The news of the missing booksellers has a lot of people talking about the mainland’s censorship of political publications in Hong Kong, and whether Hong Kong is as “free” as we think it is in terms of freedom of speech. However, I would like to focus on the TVB news reports that sparked controversy and debate online last week.

As an aspiring journalist, I have put a lot of thought into the role of the media. In the case of Lee Bo, TVB put legislator Ng Leung-sing’s blatant accusation of a certain “Mr Lee” sneaking into the mainland for prostitution into its news report headlines. It is the media’s responsibility to report the happenings during Legislative Council meetings to the general public. The way it is presented, however, may give an impression that the content of the statement is magnified, rather than questioning Ng Leung-sing’s credibility. In comparison, i-Cable News included the setting and flow of the meeting and statements of many more legislators in the meeting, portraying the incident in a more balanced way.
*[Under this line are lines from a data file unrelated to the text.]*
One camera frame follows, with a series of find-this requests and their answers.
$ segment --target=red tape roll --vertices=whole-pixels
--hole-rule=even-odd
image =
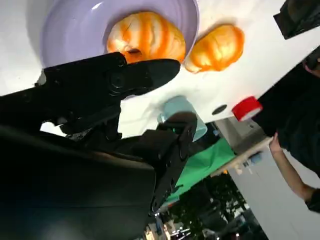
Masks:
[[[238,121],[245,121],[252,118],[263,109],[262,105],[254,96],[250,96],[239,102],[232,109]]]

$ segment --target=light blue cup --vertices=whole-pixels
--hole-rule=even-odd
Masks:
[[[185,96],[175,96],[164,103],[162,106],[162,113],[160,113],[157,120],[159,123],[164,123],[172,115],[179,112],[192,112],[196,115],[197,123],[193,142],[197,141],[206,134],[208,130],[207,126],[198,116],[196,110],[192,104],[188,102]]]

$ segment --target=lavender plate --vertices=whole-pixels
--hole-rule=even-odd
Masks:
[[[189,54],[199,28],[196,0],[58,0],[42,29],[44,67],[105,54],[113,25],[141,11],[158,13],[175,24],[184,35]]]

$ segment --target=black shirt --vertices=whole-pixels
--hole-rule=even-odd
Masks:
[[[311,200],[306,201],[305,204],[310,211],[320,213],[320,189],[317,189],[313,193]]]

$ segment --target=white table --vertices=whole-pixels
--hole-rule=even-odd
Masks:
[[[0,95],[33,86],[41,73],[39,36],[55,0],[0,1]],[[119,131],[125,137],[157,126],[163,102],[185,95],[205,122],[232,116],[248,96],[261,96],[320,45],[320,27],[284,40],[273,19],[284,0],[198,0],[199,35],[213,24],[232,22],[244,30],[244,53],[222,72],[196,75],[183,67],[178,76],[153,92],[122,101]],[[227,104],[222,113],[214,109]]]

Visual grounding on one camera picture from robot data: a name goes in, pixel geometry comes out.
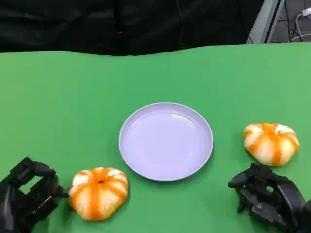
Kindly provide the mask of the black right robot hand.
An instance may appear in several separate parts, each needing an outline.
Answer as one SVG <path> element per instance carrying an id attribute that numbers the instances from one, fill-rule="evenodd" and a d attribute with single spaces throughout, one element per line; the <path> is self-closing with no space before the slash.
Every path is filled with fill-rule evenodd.
<path id="1" fill-rule="evenodd" d="M 311 231 L 311 202 L 305 201 L 291 180 L 270 167 L 252 163 L 235 175 L 228 187 L 239 196 L 238 213 L 248 210 L 251 218 L 284 233 Z"/>

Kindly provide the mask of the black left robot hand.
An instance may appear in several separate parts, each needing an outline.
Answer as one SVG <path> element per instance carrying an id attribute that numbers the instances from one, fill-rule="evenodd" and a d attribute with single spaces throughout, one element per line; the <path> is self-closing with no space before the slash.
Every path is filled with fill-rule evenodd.
<path id="1" fill-rule="evenodd" d="M 53 168 L 25 157 L 0 182 L 0 231 L 30 233 L 68 197 Z"/>

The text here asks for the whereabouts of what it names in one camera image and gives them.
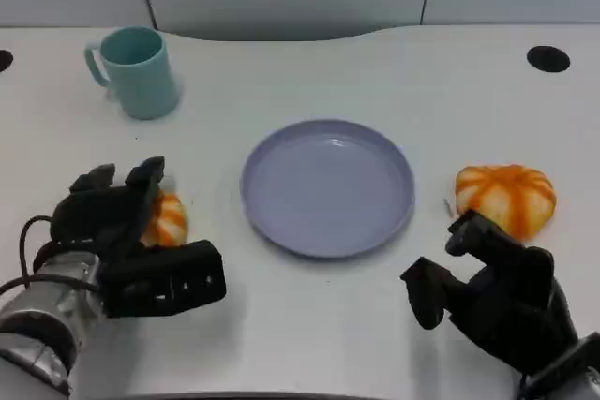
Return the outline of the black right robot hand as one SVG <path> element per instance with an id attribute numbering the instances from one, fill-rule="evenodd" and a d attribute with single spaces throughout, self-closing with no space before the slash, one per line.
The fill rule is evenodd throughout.
<path id="1" fill-rule="evenodd" d="M 422 328 L 448 318 L 484 352 L 528 376 L 578 342 L 549 251 L 524 246 L 474 210 L 448 230 L 446 252 L 484 266 L 462 282 L 430 259 L 412 264 L 400 278 Z"/>

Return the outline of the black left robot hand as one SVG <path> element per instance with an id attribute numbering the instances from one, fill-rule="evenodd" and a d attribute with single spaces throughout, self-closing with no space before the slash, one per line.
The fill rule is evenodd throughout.
<path id="1" fill-rule="evenodd" d="M 163 179 L 165 158 L 153 156 L 134 167 L 121 185 L 113 163 L 80 175 L 52 213 L 54 242 L 89 241 L 102 256 L 122 256 L 142 237 L 150 222 Z"/>
While the TVB controversy provoked outrage from citizens, and 4,000 complaints were sent to the company, the incident reached a magnitude that Ng Leung-sing had to step up and apologise to the public for his irresponsible statement. Whether TVB was the sole cause of the apology is debatable. But many netizens commented that older generations believed the news reports without much thought.

Of course, news isn’t about pleasing viewers; but it’s important to think about how information is portrayed, as it could lead to different versions of the truth, and in some cases, mislead the public.